__Problem requirements__: In the listing beneath this line, copy exactly the lines starting with the one containing "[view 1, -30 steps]" and going on through the one containing "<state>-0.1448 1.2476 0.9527".
▬▬▬▬▬▬▬▬▬▬
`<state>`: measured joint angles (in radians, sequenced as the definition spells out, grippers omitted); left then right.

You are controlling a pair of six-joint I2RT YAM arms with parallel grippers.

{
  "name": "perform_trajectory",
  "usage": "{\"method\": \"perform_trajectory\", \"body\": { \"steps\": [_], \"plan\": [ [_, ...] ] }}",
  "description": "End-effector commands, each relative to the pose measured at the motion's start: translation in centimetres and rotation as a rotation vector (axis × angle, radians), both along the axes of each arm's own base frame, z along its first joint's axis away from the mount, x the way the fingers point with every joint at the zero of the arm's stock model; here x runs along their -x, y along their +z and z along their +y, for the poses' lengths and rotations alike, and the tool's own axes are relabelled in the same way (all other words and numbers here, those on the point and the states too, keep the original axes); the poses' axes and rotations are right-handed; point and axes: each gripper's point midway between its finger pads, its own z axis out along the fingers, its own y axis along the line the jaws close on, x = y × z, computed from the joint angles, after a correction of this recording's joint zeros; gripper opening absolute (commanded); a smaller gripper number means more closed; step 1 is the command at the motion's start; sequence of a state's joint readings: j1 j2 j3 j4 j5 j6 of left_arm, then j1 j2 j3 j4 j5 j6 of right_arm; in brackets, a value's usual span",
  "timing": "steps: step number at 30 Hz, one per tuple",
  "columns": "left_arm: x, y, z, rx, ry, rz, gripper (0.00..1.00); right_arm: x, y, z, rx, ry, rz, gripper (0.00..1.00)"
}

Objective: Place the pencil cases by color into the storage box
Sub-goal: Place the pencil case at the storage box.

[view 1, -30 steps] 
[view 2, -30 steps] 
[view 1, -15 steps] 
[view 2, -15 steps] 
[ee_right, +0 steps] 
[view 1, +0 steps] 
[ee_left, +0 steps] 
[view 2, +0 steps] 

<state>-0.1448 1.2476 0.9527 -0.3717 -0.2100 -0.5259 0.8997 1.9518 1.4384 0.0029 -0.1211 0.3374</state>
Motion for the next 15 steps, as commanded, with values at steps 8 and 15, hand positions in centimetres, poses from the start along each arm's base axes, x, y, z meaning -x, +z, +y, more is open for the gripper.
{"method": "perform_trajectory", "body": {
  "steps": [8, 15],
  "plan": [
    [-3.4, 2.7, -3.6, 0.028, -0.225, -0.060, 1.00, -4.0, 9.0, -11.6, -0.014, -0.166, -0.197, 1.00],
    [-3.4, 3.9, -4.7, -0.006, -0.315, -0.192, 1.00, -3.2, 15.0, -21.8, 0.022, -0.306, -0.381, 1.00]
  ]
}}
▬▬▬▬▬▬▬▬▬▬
__Task output__:
[view 1, -30 steps] 
[view 2, -30 steps] 
[view 1, -15 steps] 
[view 2, -15 steps] 
[ee_right, +0 steps] 
[view 1, +0 steps] 
[ee_left, +0 steps] 
[view 2, +0 steps] 

<state>-0.1448 1.2476 0.9527 -0.3717 -0.2100 -0.5259 0.8997 1.9518 1.4384 0.0029 -0.1211 0.3374</state>

No more work is required for the exercise.